К счастью, в схватке с Невозможным большинство из нас имеют в распоряжении иные театры, нежели театр бреда. Есть и другая сцена, на которой могут найти себе замену многие неисполнимые и запретные желания. Эта сцена, находясь между безграничной внутренней вселенной и ограничивающим миром внешней реальности, совпадает с тем, что Винникотт (Winnicott, 1951, 1971) называл «переходным пространством». Это потенциальное «пространство», по Винни-котту, — промежуточная область опыта переживаний, лежащая между фантазией и реальностью. Оно включает, наряду со многими другими явлениями, место для опыта, получаемого в культуре, и место для творчества (Ogden, 1985). В пространственно-временном континууме этой социальной области, как подчеркивал Винникотт, разыгрывается многое из существенного в человеческой жизни. Для многих людей, однако, эта промежуточная область опыта болезненно ограничена и может быть переполнена патологической активностью, такой, как пагубные пристрастия любого рода.
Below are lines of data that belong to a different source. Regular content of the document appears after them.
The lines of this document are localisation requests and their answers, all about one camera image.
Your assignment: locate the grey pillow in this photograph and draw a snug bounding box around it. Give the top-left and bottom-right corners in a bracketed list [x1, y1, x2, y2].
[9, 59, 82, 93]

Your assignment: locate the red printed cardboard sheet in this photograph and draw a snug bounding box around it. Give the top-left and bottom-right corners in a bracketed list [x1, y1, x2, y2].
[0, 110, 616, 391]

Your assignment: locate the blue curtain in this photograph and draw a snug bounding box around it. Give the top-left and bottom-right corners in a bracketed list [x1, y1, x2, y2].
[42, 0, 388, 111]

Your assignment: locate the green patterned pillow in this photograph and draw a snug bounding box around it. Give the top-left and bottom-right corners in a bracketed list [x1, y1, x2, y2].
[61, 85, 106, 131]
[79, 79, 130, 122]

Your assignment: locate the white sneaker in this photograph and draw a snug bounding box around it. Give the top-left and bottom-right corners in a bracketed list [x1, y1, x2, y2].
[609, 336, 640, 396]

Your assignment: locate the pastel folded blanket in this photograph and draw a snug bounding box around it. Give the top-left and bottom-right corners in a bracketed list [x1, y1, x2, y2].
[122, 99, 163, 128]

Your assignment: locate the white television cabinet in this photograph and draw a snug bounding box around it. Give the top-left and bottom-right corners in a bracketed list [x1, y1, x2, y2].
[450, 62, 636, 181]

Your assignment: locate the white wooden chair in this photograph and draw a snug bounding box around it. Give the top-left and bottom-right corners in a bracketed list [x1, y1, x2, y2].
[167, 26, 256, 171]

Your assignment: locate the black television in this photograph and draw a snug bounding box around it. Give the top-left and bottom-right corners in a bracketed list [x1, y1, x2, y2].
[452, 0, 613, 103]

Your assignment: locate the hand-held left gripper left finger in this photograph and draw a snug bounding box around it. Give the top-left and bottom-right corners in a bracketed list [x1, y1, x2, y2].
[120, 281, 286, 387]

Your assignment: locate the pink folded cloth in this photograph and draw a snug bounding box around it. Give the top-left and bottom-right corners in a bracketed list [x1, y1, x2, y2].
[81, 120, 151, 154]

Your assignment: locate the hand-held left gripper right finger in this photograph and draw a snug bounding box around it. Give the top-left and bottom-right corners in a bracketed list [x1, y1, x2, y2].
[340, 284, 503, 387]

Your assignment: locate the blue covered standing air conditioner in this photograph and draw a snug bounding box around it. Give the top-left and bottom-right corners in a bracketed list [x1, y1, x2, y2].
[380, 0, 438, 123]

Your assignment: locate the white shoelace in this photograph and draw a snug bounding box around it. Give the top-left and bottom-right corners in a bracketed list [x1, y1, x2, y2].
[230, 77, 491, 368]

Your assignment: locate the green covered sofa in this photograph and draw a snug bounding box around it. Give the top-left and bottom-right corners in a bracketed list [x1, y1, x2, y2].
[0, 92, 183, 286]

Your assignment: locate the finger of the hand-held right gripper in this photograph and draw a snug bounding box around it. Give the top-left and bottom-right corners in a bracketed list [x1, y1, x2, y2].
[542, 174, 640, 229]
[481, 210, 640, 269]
Сценарии Переходного Театра описаны в главе 3.
Особая форма пагубного пристрастия разыгрывается теми, кто использует людей, словно наркотики, эксплуатируя их, а не обмениваясь с ними. Такие пациенты часто раскрывают перед нами трагическое неверие в свое право на непрямые либидинальные и нар-циссические сублимации, которые предоставляет Переходный театр. Не сознавая, что они используют других в качестве замены объектов, недостающих их внутреннему психическому миру, они боятся аннигиляции, если другие не исполнят их ожиданий. Их сценарии не являются ни невротическими, ни психотическими творениями; они, скорее, заимствуют и тот и другой образ мысли и действий. Эти характерные симптомы трудны для «постановки», поскольку они требуют сотрудничества Я других людей, которые должны соглашаться на роли, отведенные им в личном театре субъекта. Наркотическое использование других как артистов для своего тайного сценария основано на том, как постулировано субъектом Невозможное, а именно, на условии, что другие существуют только как часть его самого. В то же время режиссер зависит от потребностей и желаний других и в этой мере вынужден подчиняться требованиям Возможного. История Белоснежки, рассказанная в главе 3, — пример одного из многих способов, которыми мы можем, сами того не зная, использовать Я другого, чтобы как-то справиться с невыносимыми чувствами. Выражение ненависти, гнева, вины и никчемности примысливается другому, и он соответственно наказывается.